# What is expected
Reproduce, from the lines below, exactly the stretch that begins at the line containing "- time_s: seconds" and ends at the line containing "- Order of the", both included.

-*-*-

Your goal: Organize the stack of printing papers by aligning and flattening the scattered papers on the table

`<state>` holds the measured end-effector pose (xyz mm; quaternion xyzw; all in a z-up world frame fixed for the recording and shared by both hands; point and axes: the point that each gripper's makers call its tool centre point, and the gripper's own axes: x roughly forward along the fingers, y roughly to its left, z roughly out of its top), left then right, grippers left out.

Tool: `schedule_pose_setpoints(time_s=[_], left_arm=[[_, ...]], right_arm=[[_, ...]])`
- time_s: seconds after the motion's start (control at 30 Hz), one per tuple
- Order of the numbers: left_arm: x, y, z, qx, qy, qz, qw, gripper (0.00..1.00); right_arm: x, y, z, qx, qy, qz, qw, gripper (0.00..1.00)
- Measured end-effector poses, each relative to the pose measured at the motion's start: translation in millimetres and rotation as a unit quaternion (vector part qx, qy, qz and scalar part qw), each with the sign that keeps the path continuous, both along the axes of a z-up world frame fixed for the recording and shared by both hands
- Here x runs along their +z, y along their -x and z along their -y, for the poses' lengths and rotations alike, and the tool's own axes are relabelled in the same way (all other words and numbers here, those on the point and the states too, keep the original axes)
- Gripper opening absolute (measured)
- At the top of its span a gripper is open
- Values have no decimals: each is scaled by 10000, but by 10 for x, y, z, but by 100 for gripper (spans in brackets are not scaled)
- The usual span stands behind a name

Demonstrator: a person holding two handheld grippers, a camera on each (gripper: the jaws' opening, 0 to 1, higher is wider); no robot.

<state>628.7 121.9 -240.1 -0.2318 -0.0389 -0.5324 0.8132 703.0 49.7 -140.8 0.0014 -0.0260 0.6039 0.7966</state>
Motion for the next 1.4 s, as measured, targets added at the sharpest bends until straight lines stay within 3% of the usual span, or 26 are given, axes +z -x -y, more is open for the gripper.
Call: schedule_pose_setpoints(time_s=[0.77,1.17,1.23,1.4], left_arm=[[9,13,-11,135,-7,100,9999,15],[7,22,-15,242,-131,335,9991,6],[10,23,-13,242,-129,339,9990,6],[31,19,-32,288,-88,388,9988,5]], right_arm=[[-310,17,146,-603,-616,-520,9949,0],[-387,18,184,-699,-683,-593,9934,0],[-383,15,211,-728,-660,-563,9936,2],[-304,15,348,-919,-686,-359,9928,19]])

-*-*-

# Answer to this task
- time_s: seconds after the motion's start (control at 30 Hz), one per tuple
- Order of the numbers: left_arm: x, y, z, qx, qy, qz, qw, gripper (0.00..1.00); right_arm: x, y, z, qx, qy, qz, qw, gripper (0.00..1.00)

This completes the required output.